Todo esto lo contaba la jueza Gloria Poyatos, de la Asociación de Mujeres Juezas Españolas (AMJE), en la gala benéfica que hace unos días organizaba el Ayuntamiento de Albacete para apoyar a las mujeres afganas. Hemos escuchado y leído sobre estas y muchas otras barbaridades que están sucediendo en Afganistán, sobre las infinitas prohibiciones de derechos fundamentales que sufren las mujeres afganas, pero qué vergüenza y qué dolor escucharlo. Hasta el Teatro Circo albaceteño también se desplazaron siete juezas de ese país con unas trayectorias brillantes, que ejercían su profesión con eficacia y responsabilidad antes de que Afganistán se convirtiera en el feudo de bestias con barba y bolsillos llenos de misoginia y maldad. Las juezas afganas han sido perseguidas por los talibanes con una especial saña, porque ellas condenan la ideología talibán y porque se atrevieron a juzgar a los hombres siendo mujeres. Su persecución forma parte de una estrategia talibán y son las víctimas perfectas para aleccionar a una población todavía en estado de shock y para eliminar cualquier atisbo de disidencia femenina a través del régimen del terror.

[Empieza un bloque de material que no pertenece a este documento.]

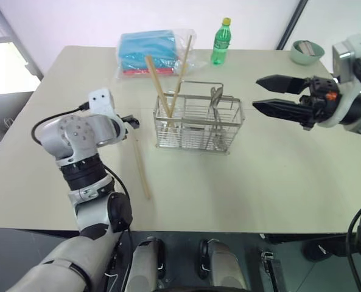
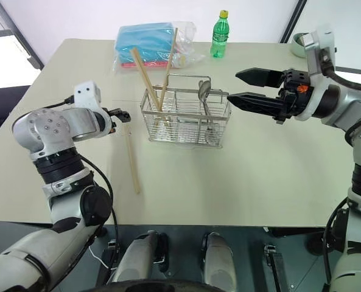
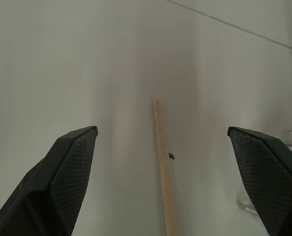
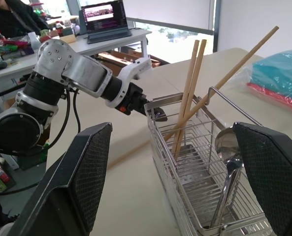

En Afganistán se ha impuesto un régimen dictatorial y sus políticas no solo no reconocen los derechos humanos de las mujeres, sino que los vulneran de forma continua y abierta, porque ellas son vistas como objetos pertenecientes a los hombres, con limitaciones físicas, morales, intelectuales y sexuales.

Completamente desnudas de derechos, a las mujeres y las niñas afganas les han robado todo, incluso su dignidad como seres humanos. A más del 50% de la población de Afganistán solo les queda el derecho a respirar, y bajito, como su voz o su risa, en un susurro, para que no distraiga a los hombres.

Y todo esto sucede delante de toda la comunidad internacional indiferente. Ante la actitud silente y la mirada hacia otro lado de todos, lo que nos convierte en cómplices. Hasta cuándo seguiremos con este pasotismo patológico. Hasta cuándo dejaremos nuestros corazones en modo hibernación.